PROBLEM STATEMENT =
The full listing is needed, transcribed word for word.

----------------------------------------

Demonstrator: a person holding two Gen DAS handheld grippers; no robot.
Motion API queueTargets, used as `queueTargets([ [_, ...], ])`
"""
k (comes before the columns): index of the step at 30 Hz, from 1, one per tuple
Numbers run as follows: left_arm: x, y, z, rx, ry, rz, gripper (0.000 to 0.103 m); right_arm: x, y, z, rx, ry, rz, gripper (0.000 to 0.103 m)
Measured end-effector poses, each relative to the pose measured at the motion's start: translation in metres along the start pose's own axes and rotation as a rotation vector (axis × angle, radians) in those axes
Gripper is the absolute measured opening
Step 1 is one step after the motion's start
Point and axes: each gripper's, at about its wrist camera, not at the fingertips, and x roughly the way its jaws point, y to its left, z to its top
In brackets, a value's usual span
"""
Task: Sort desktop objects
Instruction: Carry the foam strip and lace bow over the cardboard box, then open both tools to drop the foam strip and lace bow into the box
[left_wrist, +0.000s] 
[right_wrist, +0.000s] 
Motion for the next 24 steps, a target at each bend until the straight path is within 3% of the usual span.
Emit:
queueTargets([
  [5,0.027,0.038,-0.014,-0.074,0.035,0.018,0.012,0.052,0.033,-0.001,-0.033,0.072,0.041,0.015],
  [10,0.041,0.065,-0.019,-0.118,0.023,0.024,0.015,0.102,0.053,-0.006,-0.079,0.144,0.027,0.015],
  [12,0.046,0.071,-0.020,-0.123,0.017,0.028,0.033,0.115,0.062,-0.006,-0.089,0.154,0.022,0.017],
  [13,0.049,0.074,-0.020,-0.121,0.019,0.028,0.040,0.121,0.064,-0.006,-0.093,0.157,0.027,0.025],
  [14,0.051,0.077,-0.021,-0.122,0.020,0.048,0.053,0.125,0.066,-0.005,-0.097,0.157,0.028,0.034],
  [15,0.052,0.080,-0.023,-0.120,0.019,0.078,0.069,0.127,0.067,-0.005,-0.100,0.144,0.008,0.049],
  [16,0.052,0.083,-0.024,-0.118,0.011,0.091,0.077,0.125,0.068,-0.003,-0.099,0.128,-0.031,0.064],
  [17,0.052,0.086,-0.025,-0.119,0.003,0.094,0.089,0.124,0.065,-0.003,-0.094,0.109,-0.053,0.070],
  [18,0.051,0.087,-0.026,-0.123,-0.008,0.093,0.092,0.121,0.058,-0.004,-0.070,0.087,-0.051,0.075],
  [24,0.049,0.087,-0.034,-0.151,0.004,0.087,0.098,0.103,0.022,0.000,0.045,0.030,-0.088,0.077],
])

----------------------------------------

OUTPUT OF THE TASK =
Demonstrator: a person holding two Gen DAS handheld grippers; no robot.
Motion API queueTargets, used as `queueTargets([ [_, ...], ])`
"""
k (comes before the columns): index of the step at 30 Hz, from 1, one per tuple
Numbers run as follows: left_arm: x, y, z, rx, ry, rz, gripper (0.000 to 0.103 m); right_arm: x, y, z, rx, ry, rz, gripper (0.000 to 0.103 m)
Measured end-effector poses, each relative to the pose measured at the motion's start: translation in metres along the start pose's own axes and rotation as a rotation vector (axis × angle, radians) in those axes
Gripper is the absolute measured opening
Step 1 is one step after the motion's start
Point and axes: each gripper's, at about its wrist camera, not at the fingertips, and x roughly the way its jaws point, y to its left, z to its top
In brackets, a value's usual span
"""
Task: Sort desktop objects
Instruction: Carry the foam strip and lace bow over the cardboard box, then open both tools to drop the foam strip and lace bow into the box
[left_wrist, +0.000s] 
[right_wrist, +0.000s] 
Motion for the next 24 steps, a target at each bend until the straight path is within 3% of the usual span.
Emit:
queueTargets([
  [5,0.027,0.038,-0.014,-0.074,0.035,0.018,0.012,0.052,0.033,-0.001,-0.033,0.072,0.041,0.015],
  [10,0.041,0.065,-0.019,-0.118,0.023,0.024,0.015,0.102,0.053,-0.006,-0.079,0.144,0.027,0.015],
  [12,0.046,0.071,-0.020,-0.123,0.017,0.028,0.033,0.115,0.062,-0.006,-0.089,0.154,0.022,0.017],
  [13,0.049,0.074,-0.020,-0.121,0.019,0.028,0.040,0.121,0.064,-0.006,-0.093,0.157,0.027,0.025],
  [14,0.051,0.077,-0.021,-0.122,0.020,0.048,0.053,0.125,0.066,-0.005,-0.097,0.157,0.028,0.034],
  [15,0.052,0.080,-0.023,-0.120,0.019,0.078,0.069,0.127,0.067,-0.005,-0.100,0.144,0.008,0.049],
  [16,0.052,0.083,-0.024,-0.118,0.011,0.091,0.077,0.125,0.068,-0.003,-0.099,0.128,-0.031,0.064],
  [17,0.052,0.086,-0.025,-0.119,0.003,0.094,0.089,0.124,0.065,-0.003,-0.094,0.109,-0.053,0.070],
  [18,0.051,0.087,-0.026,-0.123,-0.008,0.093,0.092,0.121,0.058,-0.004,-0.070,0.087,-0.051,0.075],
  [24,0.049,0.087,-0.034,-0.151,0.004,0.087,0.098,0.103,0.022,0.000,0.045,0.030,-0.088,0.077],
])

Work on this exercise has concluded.